Exercise description: Set down the whole listing below exactly. The pictures stay out.

┌──

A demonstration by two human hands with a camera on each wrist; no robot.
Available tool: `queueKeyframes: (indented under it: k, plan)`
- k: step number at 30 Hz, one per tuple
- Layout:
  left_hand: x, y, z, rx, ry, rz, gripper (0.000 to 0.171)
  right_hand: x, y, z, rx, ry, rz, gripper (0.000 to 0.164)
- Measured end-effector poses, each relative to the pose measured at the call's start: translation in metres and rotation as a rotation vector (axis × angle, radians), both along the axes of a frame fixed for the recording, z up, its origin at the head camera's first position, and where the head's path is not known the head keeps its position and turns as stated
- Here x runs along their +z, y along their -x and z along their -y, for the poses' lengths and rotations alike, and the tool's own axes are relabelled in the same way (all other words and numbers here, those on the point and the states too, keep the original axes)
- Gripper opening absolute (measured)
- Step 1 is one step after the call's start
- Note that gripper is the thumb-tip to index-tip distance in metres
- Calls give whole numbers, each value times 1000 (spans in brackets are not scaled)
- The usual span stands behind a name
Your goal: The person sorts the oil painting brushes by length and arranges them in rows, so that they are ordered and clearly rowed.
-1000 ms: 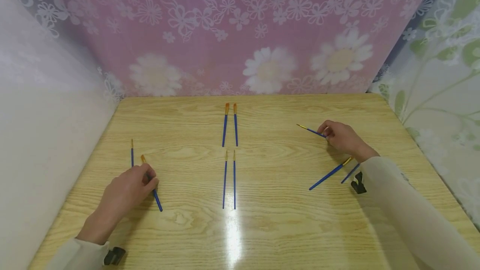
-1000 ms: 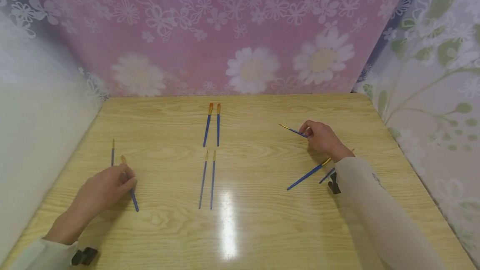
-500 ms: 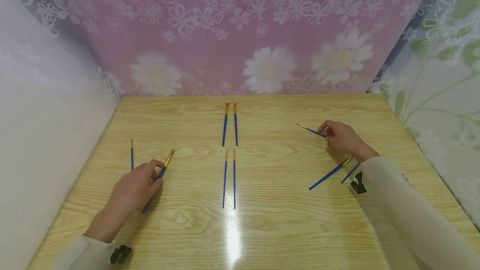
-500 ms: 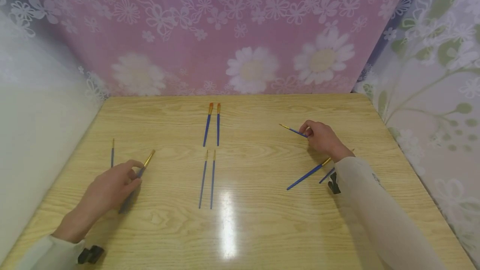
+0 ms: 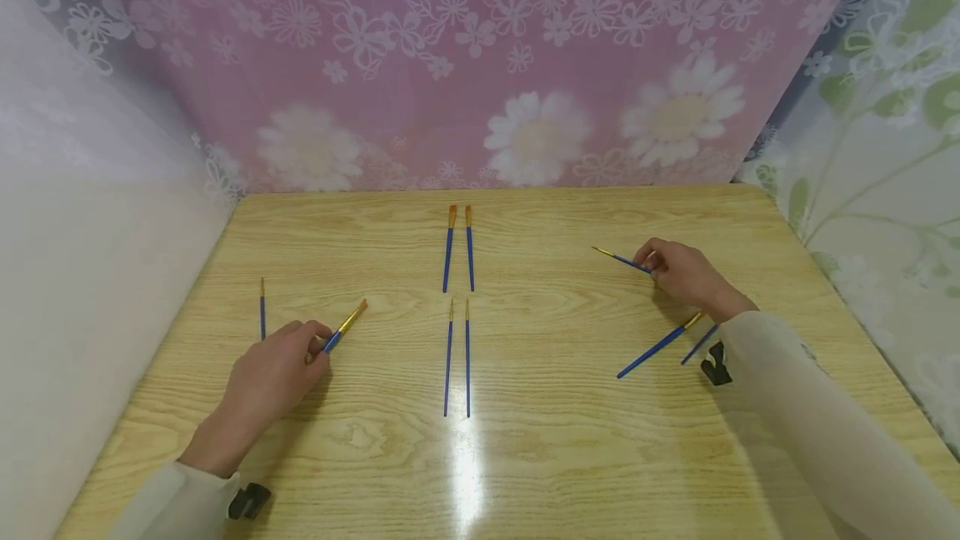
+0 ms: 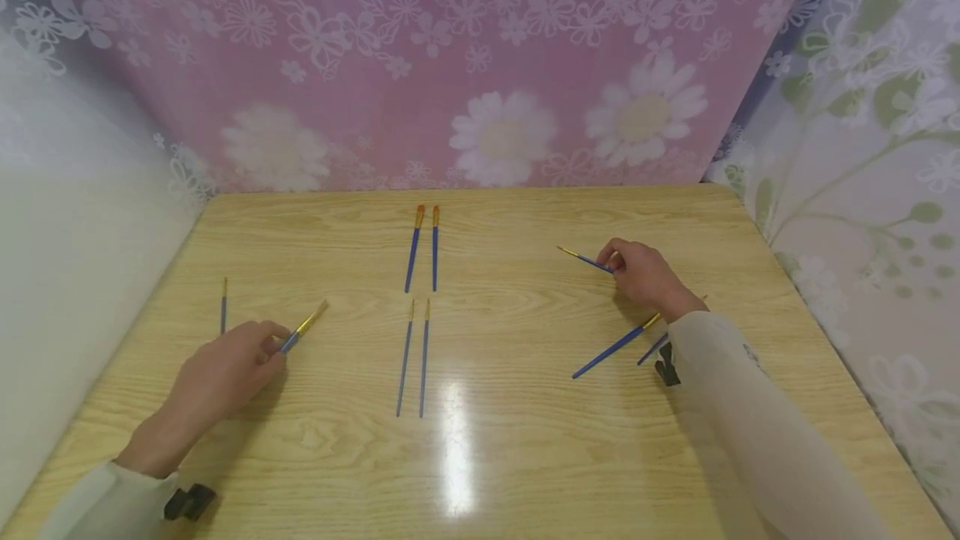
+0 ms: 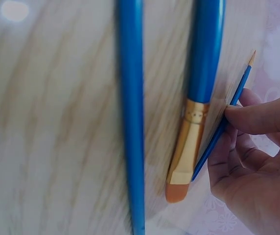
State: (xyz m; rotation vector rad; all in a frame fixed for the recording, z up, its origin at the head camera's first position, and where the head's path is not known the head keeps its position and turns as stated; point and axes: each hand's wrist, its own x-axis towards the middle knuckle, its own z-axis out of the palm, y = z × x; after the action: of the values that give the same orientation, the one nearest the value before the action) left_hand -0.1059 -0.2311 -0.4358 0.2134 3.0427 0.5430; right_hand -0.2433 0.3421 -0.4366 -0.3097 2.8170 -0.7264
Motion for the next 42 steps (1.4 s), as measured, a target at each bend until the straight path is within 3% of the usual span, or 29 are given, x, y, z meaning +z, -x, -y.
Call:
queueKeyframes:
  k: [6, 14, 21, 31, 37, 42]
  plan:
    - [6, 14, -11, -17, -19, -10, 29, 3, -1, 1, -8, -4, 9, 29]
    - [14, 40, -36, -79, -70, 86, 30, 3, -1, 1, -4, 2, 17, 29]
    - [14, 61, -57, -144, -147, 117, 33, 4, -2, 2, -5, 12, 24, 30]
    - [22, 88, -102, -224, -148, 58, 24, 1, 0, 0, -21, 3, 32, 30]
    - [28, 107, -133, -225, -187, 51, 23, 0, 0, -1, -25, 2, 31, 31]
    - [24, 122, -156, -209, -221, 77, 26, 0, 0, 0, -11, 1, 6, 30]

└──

Task answer:
A demonstration by two human hands with a camera on each wrist; no robot.
Available tool: `queueKeyframes: (indented under it: k, plan)`
- k: step number at 30 Hz, one per tuple
- Layout:
  left_hand: x, y, z, rx, ry, rz, gripper (0.000 to 0.171)
  right_hand: x, y, z, rx, ry, rz, gripper (0.000 to 0.164)
- Measured end-effector poses, each relative to the pose measured at the call's start: translation in metres and rotation as a rotation vector (axis × angle, radians), both along the axes of a frame fixed for the recording, z up, its origin at the head camera's first position, and where the head's path is not known the head keeps its position and turns as stated
- Here x runs along their +z, y along their -x and z along their -y, for the poses' lengths and rotations alike, and the tool's own axes are relabelled in the same way (all other words and numbers here, those on the point and the states too, keep the original axes)
- Gripper opening absolute (measured)
- Step 1 is one step after the call's start
- Note that gripper is the thumb-tip to index-tip distance in metres
- Calls give whole numbers, each value times 1000 (spans in brackets are not scaled)
- The usual span stands behind a name
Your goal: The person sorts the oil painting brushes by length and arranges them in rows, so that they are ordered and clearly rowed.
-1000 ms: 
-1000 ms: 
-500 ms: 
-500 ms: 
+0 ms: 
+0 ms: 
+0 ms: 
State: (xyz m; rotation vector rad; all in a frame fixed for the recording, z up, its origin at the head camera's first position, and where the head's path is not known the head keeps its position and turns as stated; point and axes: each hand's wrist, its own x-axis towards the middle knuckle, its own z-axis out of the palm, y = z × x; after the action: of the values that give the same orientation, the one nearest the value before the action) left_hand -0.1059 -0.2311 -0.4358 0.2134 3.0427 0.5430; right_hand -0.2433 0.3421 -0.4366 -0.3097 2.8170 -0.7264
Motion for the next 42 steps (1.4 s), as measured, a target at each bend until the straight path is within 3% of the usual span, or 29 are given, x, y, z meaning +z, -x, -y.
Call:
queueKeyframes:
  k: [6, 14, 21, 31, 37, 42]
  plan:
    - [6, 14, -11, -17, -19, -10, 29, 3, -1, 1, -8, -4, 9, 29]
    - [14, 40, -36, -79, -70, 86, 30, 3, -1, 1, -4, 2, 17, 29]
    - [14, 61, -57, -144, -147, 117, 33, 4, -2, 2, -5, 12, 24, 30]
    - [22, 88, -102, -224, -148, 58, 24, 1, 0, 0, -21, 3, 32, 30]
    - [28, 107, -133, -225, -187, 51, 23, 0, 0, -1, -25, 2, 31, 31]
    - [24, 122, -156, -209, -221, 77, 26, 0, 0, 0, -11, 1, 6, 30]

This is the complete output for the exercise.